Complainant claims that payment of $20 was made, and alleges that at his instance respondent conveyed the southwest quarter of the northwest quarter to complainant's cousin for $800, and then agreed to pay him $550, of which he paid $20. That contention raises the total consideration to $1,350, which is not satisfactorily explained by complainant. The parties are brothers. Complainant was a prosperous farmer and merchant, and owned considerable property, as the parties viewed matters. Respondent was a miner and out of a job. He claims that complainant had become security on a debt to the bank for another, and determined to avoid or delay paying it; that in pursuance thereof, he proposed to and did convey this land to respondent without consideration and with the intention that the forty in question would be a gift, and the other one subject to complainant's disposal. That he did not agree to pay anything for any of it. That he went into possession of the forty in question and has continued to hold it, and made the deed of the other forty to the purchaser from complainant as requested.

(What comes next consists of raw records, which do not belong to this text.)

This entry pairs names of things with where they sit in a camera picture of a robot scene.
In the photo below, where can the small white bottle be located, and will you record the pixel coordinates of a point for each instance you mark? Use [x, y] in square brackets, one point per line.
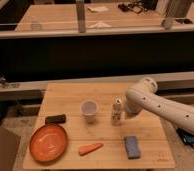
[116, 112]

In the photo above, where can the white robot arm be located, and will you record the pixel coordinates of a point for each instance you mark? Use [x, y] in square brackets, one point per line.
[142, 95]

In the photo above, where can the white plastic cup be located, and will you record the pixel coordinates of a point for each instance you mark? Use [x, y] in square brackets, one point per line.
[89, 109]

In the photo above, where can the black rectangular block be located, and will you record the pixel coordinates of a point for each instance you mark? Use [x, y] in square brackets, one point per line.
[56, 119]

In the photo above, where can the white paper sheet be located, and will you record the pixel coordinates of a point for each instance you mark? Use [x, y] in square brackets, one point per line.
[100, 24]

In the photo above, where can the orange carrot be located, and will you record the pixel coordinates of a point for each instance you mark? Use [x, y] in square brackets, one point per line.
[83, 150]

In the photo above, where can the orange bowl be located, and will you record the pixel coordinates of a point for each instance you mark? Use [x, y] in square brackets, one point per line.
[48, 143]

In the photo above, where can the blue sponge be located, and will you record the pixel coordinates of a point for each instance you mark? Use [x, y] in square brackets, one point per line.
[132, 147]

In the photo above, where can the grey metal post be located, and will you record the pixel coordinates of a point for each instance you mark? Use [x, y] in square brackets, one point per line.
[80, 9]
[176, 12]

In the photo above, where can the grey metal post right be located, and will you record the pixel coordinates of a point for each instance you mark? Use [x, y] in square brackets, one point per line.
[176, 12]

Another feature of the defense is that assuming the agreement to pay the consideration named in the deed, a court of equity will not raise a vendor's lien, which is a sort of trust relationship, out of a transaction whereby the vendor made the conveyance for the purpose of hindering, delaying or defrauding his creditors. That principle has been sustained in Alabama, Glover v. Walker, 107 Ala. 540, 18 So. 251; Baird v. Howison, 154 Ala. 359, 45 So. 668, though there is a conflict of opinion in some other quarters. 27 Corpus Juris 663 (Fraudulent Contracts) sections 437, 438.
Another principle in that connection is that a conveyance may become purged of infirmities caused by its initial fraudulent purpose, and become a legitimate transaction as between the parties by matters subsequently occurring effective as of the latter occurrence. High v. Nelms, 14 Ala. 350, 353, 48 Am.Dec. 103; Stover v. Herrington, 7 Ala. 142, 151, 41 Am.Dec. 86; 24 Am.Jur. 263 (Fraudulent Contracts) section 113.
There was no note given or other evidence of a debt. Complainant about that time was disposing of much of his tangible property. He did eventually pay the balance of the debt to the bank out of the purchase price for the south forty deeded to respondent and sold for $800.
Respondent moved on the place in 1931, before the deed was made in October, 1931, and continued to live on it or rent it out until this suit was filed in 1938. He let complainant have $20 at one time. They disagree as to the purpose of it. According to his testimony it was not as a payment on the land, and he never made any payment on it, and never agreed to do so. Complainant also gave him a mule with which to cultivate the land. He also gave him some farming implements. They had no other brother living, and were close in their relations.
We think the evidence preponderates that respondent never agreed to pay anything for this forty; that he was not called on to pay anything for it; that it was intended as a gift to him; that complainant had two purposes in doing so: (1) he wanted to help his only living indigent brother, and (2) he wanted his tangible property, including the south forty of this tract, so situated as to ownership that he could delay, if not defeat, payment of the surety debt to the bank then in litigation, or put himself in better position to negotiate.
We do not think that when respondent conveyed the south forty at the instance of complainant there was any further agreement by which $550 was to be paid to complainant for the forty now in question, so as to purge the transaction of its initial purpose or to implant a consideration never before intended. There is no reason assigned by complainant why the balance of the consideration was not $450 instead of $550. The deed recites $1,250. The south forty was sold for $800.
The trial court denied relief to complainant and, in so doing, we think, was fully supported by the law and facts.
Affirmed.
GARDNER, C. J., THOMAS and BROWN, JJ., concur.